Annapolis delighted by donation of Zodiac boat

On the Water

September 17, 2006|By Annie Linskey

It's amazing how much cheer a boat can bring.

Here's the scene: It's a gray day, with steady drizzle. Not the kind of weather that makes you want to grin while standing outside on a slippery dock. Yet, a dozen Annapolis city officials merrily soaked up the weather to pose near their new $42,000 rubber Zodiac.

The 21-foot boat was a gift from J.J. Marie, the gregarious president and CEO of Zodiac North America, based in Stevensville.

Marie, it seems, has been nursing a bit of a grudge for years. During strolls from his home two blocks from City Dock, he's always been irked by the sight of the hard-sided city and Department of Natural Resources police boats.

His company makes rigid-bottomed, rubber-sided boats, which first-responders can use in all manner of water rescues. They are particularly helpful during floods, Marie noted, because the boats can get in and out of shallow waters.

So Marie, the kind of man who takes matters into his own hands, gave one to Annapolis. "Whether the city knew it or not, they needed it," he said at a news conference Thursday.

"Oh, we knew we needed it," Annapolis Mayor Ellen O. Moyer replied.

Marie also noted that his boats are ideal for pulling up next to yachts with expensive paint jobs. "You're not going to scratch someone's topside and get a bill for it," he said.

Marie threw in free training for the city police and fire personnel who will be operating the boat. It takes three days (at a cost of $150 a day) to learn how to maneuver them proficiently. Moyer couldn't say how many will be trained.

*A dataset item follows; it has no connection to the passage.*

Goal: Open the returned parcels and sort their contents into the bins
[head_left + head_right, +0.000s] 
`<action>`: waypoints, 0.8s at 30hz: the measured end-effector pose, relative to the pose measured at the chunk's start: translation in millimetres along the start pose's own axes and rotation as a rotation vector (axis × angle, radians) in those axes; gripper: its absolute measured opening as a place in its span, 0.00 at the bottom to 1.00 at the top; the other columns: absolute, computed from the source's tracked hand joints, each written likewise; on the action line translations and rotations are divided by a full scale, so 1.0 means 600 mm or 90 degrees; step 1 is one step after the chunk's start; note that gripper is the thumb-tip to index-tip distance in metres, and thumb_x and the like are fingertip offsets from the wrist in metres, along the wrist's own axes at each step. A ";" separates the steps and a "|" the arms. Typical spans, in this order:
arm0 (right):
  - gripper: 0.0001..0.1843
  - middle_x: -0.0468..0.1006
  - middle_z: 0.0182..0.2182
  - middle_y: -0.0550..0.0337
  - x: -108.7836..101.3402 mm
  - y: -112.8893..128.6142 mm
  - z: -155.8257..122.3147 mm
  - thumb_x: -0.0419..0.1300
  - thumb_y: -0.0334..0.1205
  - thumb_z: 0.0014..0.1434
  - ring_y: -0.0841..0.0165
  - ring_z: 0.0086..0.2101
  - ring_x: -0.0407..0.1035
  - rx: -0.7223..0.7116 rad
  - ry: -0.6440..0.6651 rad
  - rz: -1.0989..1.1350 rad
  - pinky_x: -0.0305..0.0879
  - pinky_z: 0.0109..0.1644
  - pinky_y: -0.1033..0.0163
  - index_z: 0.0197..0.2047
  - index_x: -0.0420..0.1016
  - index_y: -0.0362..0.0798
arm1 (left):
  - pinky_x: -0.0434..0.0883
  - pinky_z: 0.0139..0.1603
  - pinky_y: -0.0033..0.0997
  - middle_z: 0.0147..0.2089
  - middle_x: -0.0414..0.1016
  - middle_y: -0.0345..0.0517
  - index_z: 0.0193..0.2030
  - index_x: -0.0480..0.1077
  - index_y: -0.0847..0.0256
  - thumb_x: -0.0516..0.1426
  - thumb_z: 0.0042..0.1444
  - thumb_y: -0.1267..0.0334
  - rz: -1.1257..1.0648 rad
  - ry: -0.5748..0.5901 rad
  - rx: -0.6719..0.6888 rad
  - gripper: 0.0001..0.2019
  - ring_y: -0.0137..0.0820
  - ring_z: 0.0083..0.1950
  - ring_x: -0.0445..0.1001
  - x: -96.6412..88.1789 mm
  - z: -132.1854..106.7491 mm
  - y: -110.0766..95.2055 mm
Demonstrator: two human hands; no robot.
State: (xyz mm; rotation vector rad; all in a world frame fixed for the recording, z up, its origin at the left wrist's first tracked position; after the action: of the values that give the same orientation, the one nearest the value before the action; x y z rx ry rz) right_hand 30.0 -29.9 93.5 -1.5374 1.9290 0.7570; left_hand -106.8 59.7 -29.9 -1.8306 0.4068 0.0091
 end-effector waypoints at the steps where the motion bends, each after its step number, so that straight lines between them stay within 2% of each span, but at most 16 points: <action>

"I look at this as a great resource," said Edward P. Sherlock Jr., the city's emergency management director. "It is very much appreciated."

The possibilities for the boat had city officials almost giddy. Alderman Samuel E. Shropshire said he's hoping for "a high-speed chase boat" for the police and plans to meet with Chief Joseph S. Johnson soon.

Harbormaster Ulrick Dahlgren IV had already taken the boat for a spin. "It drives really nice." He said he got it going to about 30 knots.

Bob Slaff, who heads up the Navy for the Maritime Republic of Eastport - a farcical faction of the city - felt moved to say: "Annapolis, Maryland, is paradise!"

Marie noted that the funds for the gift came from a Zodiac giveaway program created shortly after Hurricane Katrina flooded New Orleans.

After watching news coverage of residents trapped on the roofs of their homes, some Zodiac employees were moved to action. A group sent a half-million dollars' worth of merchandise south to help with the recovery effort - those boats were purchased by government agencies. Zodiac also set up a $250,000 fund to provide boats and equipment after Katrina.

"We just stretched our program to include Annapolis," Marie said.

In Marie's ideal world, Annapolis Harbor would be full of Zodiacs. He been trying for years to persuade the Maryland Natural Resources Police to buy them.

"I have done everything short of giving them the boat. I can't keep doing that," he said, conceding that his boats might cost more than those the department buys.

Sgt. Ken Turner, a spokesman for the Department of Natural Resources, noted that the department does have a few Zodiacs - including one 21-footer stationed in St. Mary's County. For the most part, though, he said, the agency favors boats with rigid gunnels because its patrol work involves crab pots and hooks that could puncture rubber.